Inside Higher Ed: Full court press

By Steve Kolowich, for Inside Higher Ed

May 24, 2011




Sometimes, good faith just isn’t good enough.

In the latest twist of a three-year legal case involving copyright and electronic course materials, the lawyers for two prestigious university presses and an academic publisher earlier this month proposed an injunction that, if approved by a judge, would make Georgia State University comply with strict guidelines for copying and distributing copyrighted texts.

Professors and librarians, they say, cannot be counted on to follow the letter of the law — at least, not as the plaintiffs see it.

The injunction would forbid Georgia State professors from making certain amounts of copyrighted material available to students without paying licensing fees to publishers. That would include poems longer than 250 words and essays longer than 2,500 words. Professors would be allowed to scan no more than 1,000 words out of a book (or 10 per cent, whichever is less). If any professor ran foul of those rules, the university could be held liable.

The new filing is part of a lawsuit brought in 2008 by Cambridge University Press, Oxford University Press and SAGE Publications, with backing from the Association of American Publishers and the Copyright Clearance Center. At its crux was Georgia State’s handling of “e-reserves” — electronic documents containing texts that professors and librarians had scanned from copyrighted publications and made available to students, either through the library or on course websites.

The publishers had made their objections known from the beginning of the suit. But the proposed injunction, by spelling out exactly what the publishers believe they are entitled to, has drawn more attention to the case.

Requiring universities to pay for copyrighted content might not seem odd, except that professors everywhere have been excerpting generously from such works for years (and well before the articles could be posted online) under the auspices of "fair use" — an exemption to copyright law that gives educators more leeway when it comes to copying texts and making them available to students. Georgia State believes that as long as use of a copyrighted work satisfies the four factors of fair use, there is no need to seek permission from or pay the rights holder. It provides guidance to faculty on how to determine what qualifies as fair use, but does not look over professors’ shoulders.

Since filing the injunction, lawyers for the publishers have subpoenaed documents and taken depositions from a number of Georgia State professors, grilling them about their use of e-reserves.

There is no guarantee that the district judge will approve the injunction. In fact, some legal scholars say it is unlikely, given the judge’s favourable assessment of Georgia State’s copyright policy in an earlier ruling. But some in the library world are angry at what they see as an attempt to sidestep fair use in order to wring money from libraries.

“The order quite literally asks the impossible and was apparently written by people with no functional knowledge of how higher education actually works,” Kevin Smith, a scholarly communications officer at Duke University, wrote in a blog post after the injunction was filed.

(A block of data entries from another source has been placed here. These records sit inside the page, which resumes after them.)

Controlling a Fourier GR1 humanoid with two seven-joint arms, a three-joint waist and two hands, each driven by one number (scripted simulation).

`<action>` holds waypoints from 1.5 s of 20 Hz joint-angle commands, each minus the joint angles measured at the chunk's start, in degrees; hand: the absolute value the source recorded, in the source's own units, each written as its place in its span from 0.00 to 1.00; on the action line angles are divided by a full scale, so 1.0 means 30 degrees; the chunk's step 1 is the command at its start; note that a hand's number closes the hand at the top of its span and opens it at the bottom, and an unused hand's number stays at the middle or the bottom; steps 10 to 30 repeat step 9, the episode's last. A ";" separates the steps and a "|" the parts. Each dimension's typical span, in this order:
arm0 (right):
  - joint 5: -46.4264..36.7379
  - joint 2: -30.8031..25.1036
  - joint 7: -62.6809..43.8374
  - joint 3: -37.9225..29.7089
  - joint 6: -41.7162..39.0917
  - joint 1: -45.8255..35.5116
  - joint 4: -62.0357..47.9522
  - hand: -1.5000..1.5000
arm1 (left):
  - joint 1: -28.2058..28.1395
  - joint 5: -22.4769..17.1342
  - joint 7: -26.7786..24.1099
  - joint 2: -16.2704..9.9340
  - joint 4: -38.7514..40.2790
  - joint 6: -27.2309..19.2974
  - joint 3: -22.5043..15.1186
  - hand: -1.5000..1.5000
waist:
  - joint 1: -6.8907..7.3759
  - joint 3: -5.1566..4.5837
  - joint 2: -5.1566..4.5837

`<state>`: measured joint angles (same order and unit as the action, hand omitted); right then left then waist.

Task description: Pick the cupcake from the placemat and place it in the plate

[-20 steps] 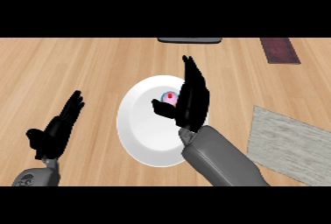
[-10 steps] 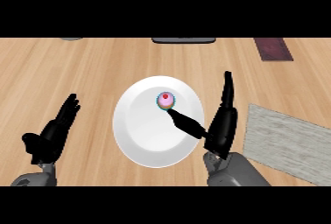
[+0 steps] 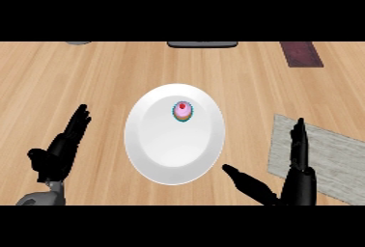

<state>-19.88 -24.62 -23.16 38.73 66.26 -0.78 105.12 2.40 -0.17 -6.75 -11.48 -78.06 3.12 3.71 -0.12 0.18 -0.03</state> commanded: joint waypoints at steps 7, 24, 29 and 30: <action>0.8222 -0.0041 1.1564 -0.2096 -0.2695 0.3910 -0.2186 0.00 | -0.0447 0.0257 -0.0925 0.0056 0.0435 0.0191 0.0180 0.50 | -0.0021 -0.0004 0.0012; 0.8956 0.0983 1.4035 -0.2970 -0.3549 0.4618 -0.3043 0.00 | 0.0818 0.0107 -0.1480 -0.0078 0.2283 0.0314 0.0749 0.50 | -0.0134 -0.0023 -0.0001; 0.8956 0.0983 1.4035 -0.2970 -0.3549 0.4618 -0.3043 0.00 | 0.0818 0.0107 -0.1480 -0.0078 0.2283 0.0314 0.0749 0.50 | -0.0134 -0.0023 -0.0001; 0.8956 0.0983 1.4035 -0.2970 -0.3549 0.4618 -0.3043 0.00 | 0.0818 0.0107 -0.1480 -0.0078 0.2283 0.0314 0.0749 0.50 | -0.0134 -0.0023 -0.0001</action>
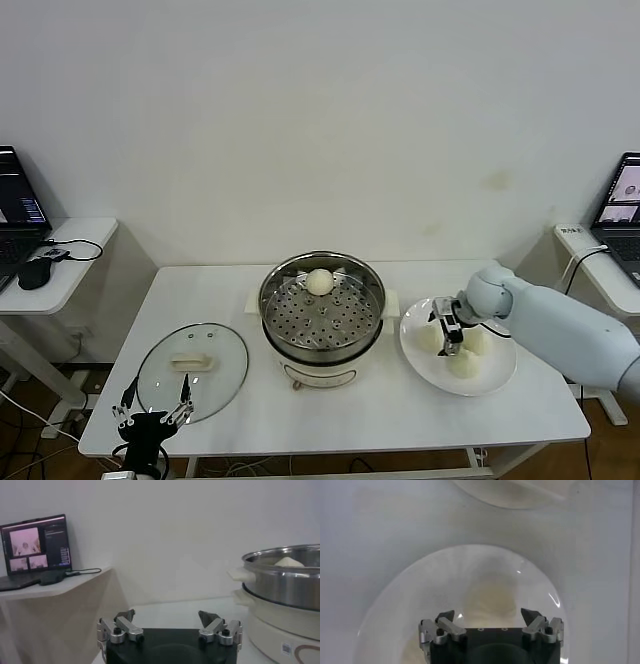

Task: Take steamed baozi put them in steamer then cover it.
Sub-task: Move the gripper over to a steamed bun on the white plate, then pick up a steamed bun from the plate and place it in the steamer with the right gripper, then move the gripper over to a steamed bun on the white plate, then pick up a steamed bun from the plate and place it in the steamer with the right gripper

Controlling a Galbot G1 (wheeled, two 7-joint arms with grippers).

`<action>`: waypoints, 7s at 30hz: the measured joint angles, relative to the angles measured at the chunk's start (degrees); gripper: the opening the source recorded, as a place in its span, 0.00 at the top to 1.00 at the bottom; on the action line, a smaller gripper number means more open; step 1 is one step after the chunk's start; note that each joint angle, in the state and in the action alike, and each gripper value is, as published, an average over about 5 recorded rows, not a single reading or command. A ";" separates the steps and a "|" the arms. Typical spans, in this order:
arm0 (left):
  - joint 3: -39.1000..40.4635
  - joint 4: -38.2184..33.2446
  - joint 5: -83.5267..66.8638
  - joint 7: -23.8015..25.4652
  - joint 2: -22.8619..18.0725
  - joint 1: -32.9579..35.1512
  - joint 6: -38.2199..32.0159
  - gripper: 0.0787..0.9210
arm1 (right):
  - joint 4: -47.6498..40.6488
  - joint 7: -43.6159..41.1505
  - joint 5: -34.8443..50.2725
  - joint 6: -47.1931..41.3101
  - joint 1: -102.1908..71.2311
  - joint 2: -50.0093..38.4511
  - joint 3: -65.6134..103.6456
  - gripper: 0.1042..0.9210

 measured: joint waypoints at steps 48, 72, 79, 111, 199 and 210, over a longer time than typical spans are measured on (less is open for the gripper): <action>-0.07 -1.59 -0.40 -0.24 0.28 -1.29 0.14 0.12 | 16.84 4.74 31.97 -15.49 33.98 7.53 -16.83 0.35; -1.21 -2.10 -1.51 -0.34 -0.52 -2.65 0.03 0.12 | 4.02 14.08 37.04 -24.70 26.18 29.23 -21.05 0.35; -0.99 -1.93 -1.60 -0.35 -0.60 -3.03 0.03 0.12 | 3.13 14.48 37.11 -25.73 25.34 30.05 -21.33 0.30; 0.71 -3.90 -0.67 0.11 0.55 -2.74 1.01 0.12 | 26.59 -8.07 20.01 -7.57 39.06 -11.95 -26.59 0.12; -0.46 -2.80 0.25 -0.06 0.05 -1.79 1.02 0.12 | 17.93 -8.55 13.70 -5.22 23.99 -10.29 -7.93 0.38; -1.41 -2.92 0.23 -0.24 -0.23 -1.85 0.81 0.12 | 21.88 -4.70 21.85 -4.29 33.23 -0.46 -14.97 0.37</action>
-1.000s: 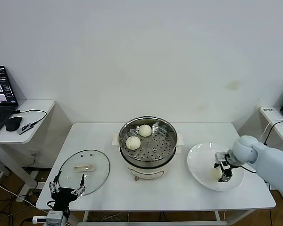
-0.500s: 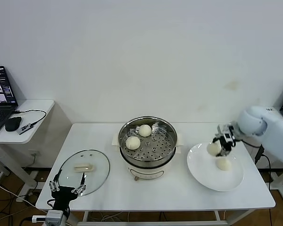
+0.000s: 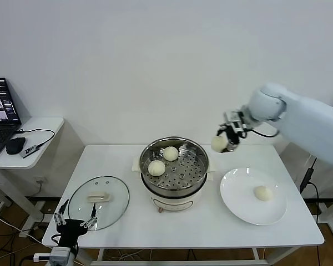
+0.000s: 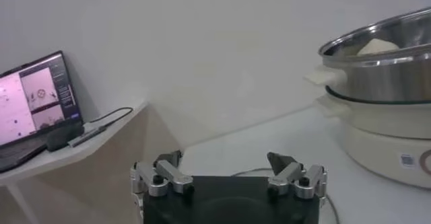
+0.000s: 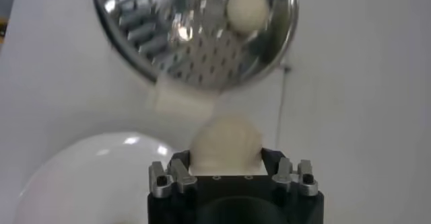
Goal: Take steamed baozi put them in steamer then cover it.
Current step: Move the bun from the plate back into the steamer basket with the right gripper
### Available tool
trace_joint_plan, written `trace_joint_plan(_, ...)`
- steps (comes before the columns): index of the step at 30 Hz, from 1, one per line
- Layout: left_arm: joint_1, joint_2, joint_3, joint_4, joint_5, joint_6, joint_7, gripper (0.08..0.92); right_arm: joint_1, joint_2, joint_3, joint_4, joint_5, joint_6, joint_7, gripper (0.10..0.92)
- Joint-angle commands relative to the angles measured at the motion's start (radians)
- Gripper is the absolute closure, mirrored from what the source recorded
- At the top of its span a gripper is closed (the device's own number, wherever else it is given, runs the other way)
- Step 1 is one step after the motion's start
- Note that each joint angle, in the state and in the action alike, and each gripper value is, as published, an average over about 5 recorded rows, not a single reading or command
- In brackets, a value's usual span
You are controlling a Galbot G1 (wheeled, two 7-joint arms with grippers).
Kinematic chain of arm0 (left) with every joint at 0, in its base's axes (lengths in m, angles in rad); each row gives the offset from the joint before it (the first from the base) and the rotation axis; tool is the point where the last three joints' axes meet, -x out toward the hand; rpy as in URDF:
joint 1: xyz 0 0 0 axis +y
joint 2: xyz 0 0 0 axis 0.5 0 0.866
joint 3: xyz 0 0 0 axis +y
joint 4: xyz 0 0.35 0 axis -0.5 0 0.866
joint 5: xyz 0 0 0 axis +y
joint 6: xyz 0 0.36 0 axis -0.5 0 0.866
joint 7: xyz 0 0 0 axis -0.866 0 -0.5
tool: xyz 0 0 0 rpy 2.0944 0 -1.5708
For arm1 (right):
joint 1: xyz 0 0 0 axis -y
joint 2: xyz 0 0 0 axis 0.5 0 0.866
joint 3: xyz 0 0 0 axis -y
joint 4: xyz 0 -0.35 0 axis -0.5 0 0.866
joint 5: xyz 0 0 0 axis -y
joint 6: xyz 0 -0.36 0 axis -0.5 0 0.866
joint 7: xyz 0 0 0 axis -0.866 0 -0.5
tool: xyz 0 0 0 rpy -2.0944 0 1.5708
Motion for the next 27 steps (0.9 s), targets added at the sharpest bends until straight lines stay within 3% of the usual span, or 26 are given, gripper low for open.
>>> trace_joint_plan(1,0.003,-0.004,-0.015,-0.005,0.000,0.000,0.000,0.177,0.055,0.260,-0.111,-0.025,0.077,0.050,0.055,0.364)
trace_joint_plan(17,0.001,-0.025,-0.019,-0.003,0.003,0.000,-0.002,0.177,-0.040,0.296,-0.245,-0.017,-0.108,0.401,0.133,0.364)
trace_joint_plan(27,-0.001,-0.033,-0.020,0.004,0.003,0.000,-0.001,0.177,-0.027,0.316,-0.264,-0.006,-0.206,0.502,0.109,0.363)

“The administrative costs alone would be staggering, not to mention the permission fees,” Smith continued. “The record keeping, monitoring and reporting requirements would cost more than any institution can afford, even if they were technically possible. Also, there is really no permission market that is broad and efficient enough to meet the demand that this order would create.”

The Oxford and Cambridge presses, which ostensibly share the libraries’ mission of maximising education, should know better than to promote the harshest possible restrictions on access to published materials, says Jonathan Band, a Washington-based intellectual property lawyer who has represented libraries in the past.

“That two university presses and an academic publisher would take such an aggressive position against a university really is troubling,” Band said, “and makes you think what these presses really see as their missions: to serve the community, or to maximise profit?”

The move also highlights how much pressure university presses are under to be profitable, Band added — even those that are attached to well-heeled institutions such as Cambridge and Oxford.

The Copyright Clearance Center, which acts as a broker for copyrighted content on behalf of rights holders, would not comment on the criticisms, nor would the Association of American Publishers.

The reason librarians and lawyers outside Georgia State are taking notice is that they fear that if the plaintiffs are able to get a judge to endorse their strict interpretation of the university’s obligations, publishers would have ammunition to make similar demands of other university libraries, said Brandon Butler, director of public policy initiatives for the Association of Research Libraries (who wrote his own blog post criticising the injunction).

“Clearly the publishers mean for this order, if they won, to be the model for other institutions,” Butler said.